AWS Multi region high availability architecture for serverless stack - amazon-web-services

I am in process of coming up with a multi-region high availability (active-active) architecture for my product. A simplified version of our stack is that we use Lambda to implement our micro services, which are exposed as APIs using API Gateway. These micro services integrate with downstream services or databases like DynamoDB, Aurora RDS. So, '
Route 53 >> Api gateway >> Lambda >> Downstream service/Database
'
I am trying to figure out what is the best mechanism to configure Route 53 such that it understands any of the services in the stack fails so that it routes the incoming requests to another region. Eg if Lambda service in region-1 fails, then it is easy because I would create Health Check records pointing to these Lambdas and once they are not reachable Route 53 will itself route to next requests to region-2.
However, if the downstream resource eg RDS that Lambda is dependent on fails, how will Route 53 know this so as to route the next requests to region-2?
Appreciate any pointers on this.

It depends a bit on your envision failover setup.
Let us assume you have two regions: region1,region2
Now you could have two failure scenarios:
Lambda fails in region1 => you failover to Lambda in region2
RDS fails in region1 => you failover to RDS in region2
In both cases you need to ask yourself: What I want to do. If for example, in case 1 you connect from Lambda in region2 to RDS in region1 then high region transfer costs may occur, so you may want to trigger in any case a fail-over of RDS to region2.
Note: Generally it is very advisable to not connect directly with Lambda to RDS, but use instead RDS proxy (to avoid hammering the database with requests, slowing it down etc.): https://docs.aws.amazon.com/AmazonRDS/latest/UserGuide/rds-proxy.html
Generally, with RDS these region failovers are much more complicated (can answer on that bit if needed). It is also not simply changing IP to another region, because usually you need to promote in the other region the database (cluster) as a designated node to allow write operations.
For the databases (DynamoDB, Aurora) you mentioned there is though a solution: Use Global Tables.
A simpler solution could be - depending on your application - to use DynamoDB Global Tables (see https://docs.aws.amazon.com/amazondynamodb/latest/developerguide/GlobalTables.html).

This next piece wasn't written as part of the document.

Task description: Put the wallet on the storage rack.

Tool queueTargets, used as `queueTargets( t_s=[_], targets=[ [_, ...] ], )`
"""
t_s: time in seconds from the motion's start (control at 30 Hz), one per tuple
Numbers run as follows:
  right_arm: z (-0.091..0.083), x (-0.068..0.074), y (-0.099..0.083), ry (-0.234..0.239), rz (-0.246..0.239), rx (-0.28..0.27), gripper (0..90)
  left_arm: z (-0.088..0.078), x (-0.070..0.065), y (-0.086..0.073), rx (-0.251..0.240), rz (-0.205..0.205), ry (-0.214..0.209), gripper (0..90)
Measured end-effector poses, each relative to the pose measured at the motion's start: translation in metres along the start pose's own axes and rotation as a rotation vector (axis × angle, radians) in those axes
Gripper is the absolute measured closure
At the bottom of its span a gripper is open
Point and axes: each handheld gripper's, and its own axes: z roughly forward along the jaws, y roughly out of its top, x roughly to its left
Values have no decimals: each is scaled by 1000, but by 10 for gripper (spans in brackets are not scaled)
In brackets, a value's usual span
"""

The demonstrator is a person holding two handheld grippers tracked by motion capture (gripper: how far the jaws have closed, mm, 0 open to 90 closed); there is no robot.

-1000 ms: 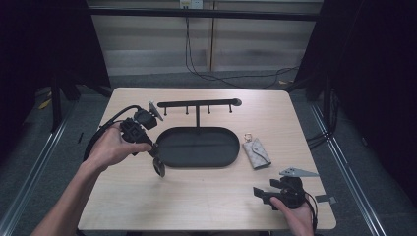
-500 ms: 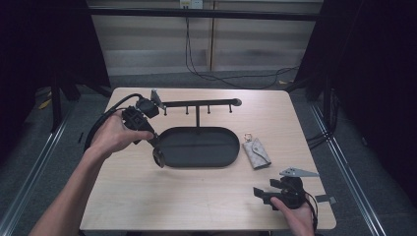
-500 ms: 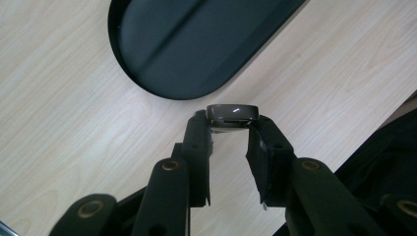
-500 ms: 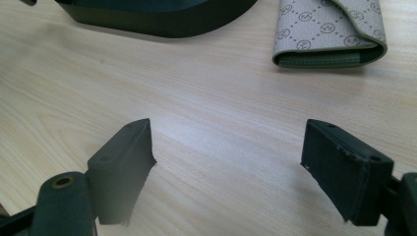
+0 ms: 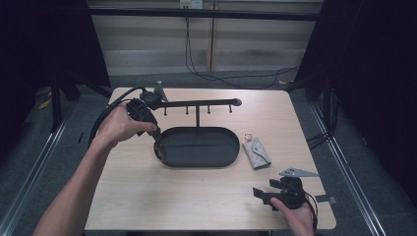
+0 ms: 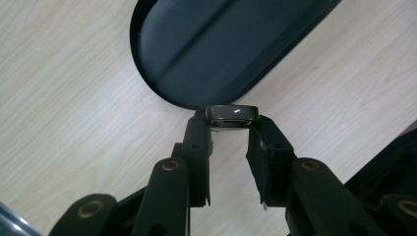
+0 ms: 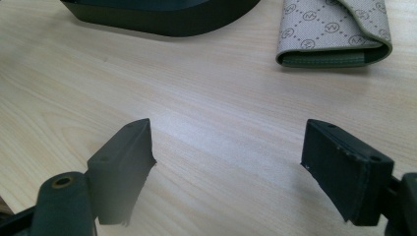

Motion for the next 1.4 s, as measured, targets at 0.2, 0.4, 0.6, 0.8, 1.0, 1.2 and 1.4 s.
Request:
queueTargets(
  t_s=[0.2, 0.4, 0.6, 0.8, 1.0, 1.2, 1.4],
  targets=[
    [-1, 0, 0, 5, -4, -1, 193, 0, 6, 12, 8, -33, 29, 708],
    [-1, 0, -1, 10, -8, 5, 194, -5, 6, 24, -1, -41, 45, 709],
    [-1, 0, -1, 11, -8, 8, 193, -3, 9, 33, 7, -52, 58, 708],
    [-1, -1, -1, 13, -8, 8, 193, 2, 16, 40, 11, -75, 45, 708],
    [-1, -1, -1, 15, -11, 9, 194, 7, 17, 47, 12, -95, 48, 707],
    [-1, -1, -1, 13, -10, 9, 193, 6, 18, 53, 5, -108, 57, 707],
    [0, -1, -1, 16, -17, 10, 193, 8, 21, 56, -1, -156, 63, 706]
  ],
)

However, clearly DynamoDB is not a relational database so it may not fit all cases. Nevertheless, DynamoDB works generally very good with Lambda and is also easier for cross-region replication. Note: if you encrypt your data using AWS KMS CMK (recommended) then you need to have this key also available in all regions where you plan to use Global tables (see https://docs.aws.amazon.com/kms/latest/developerguide/multi-region-keys-overview.html).
Another solution could be AWS RDS Aurora Global Tables (https://docs.aws.amazon.com/AmazonRDS/latest/AuroraUserGuide/aurora-global-database.html) - those are available in multiple region and failover is thus easier (cf. https://docs.aws.amazon.com/AmazonRDS/latest/AuroraUserGuide/aurora-global-database-disaster-recovery.html).
In the Aurora case you have to detect a region failure yourself (e.g. you could have a lambda in both regions that regularly tries to connect to the current active cluster for writing) and automatically promote the cluster in the new region as primary if it is not available in the original region.
Do not forget: You need to regularly test the failover otherwise it is almost ensured that it will not work when you need it.
Generally having databases cross-regions implies transfer costs and additional resource costs compared to a single region - not only during failover, but all the time data is written.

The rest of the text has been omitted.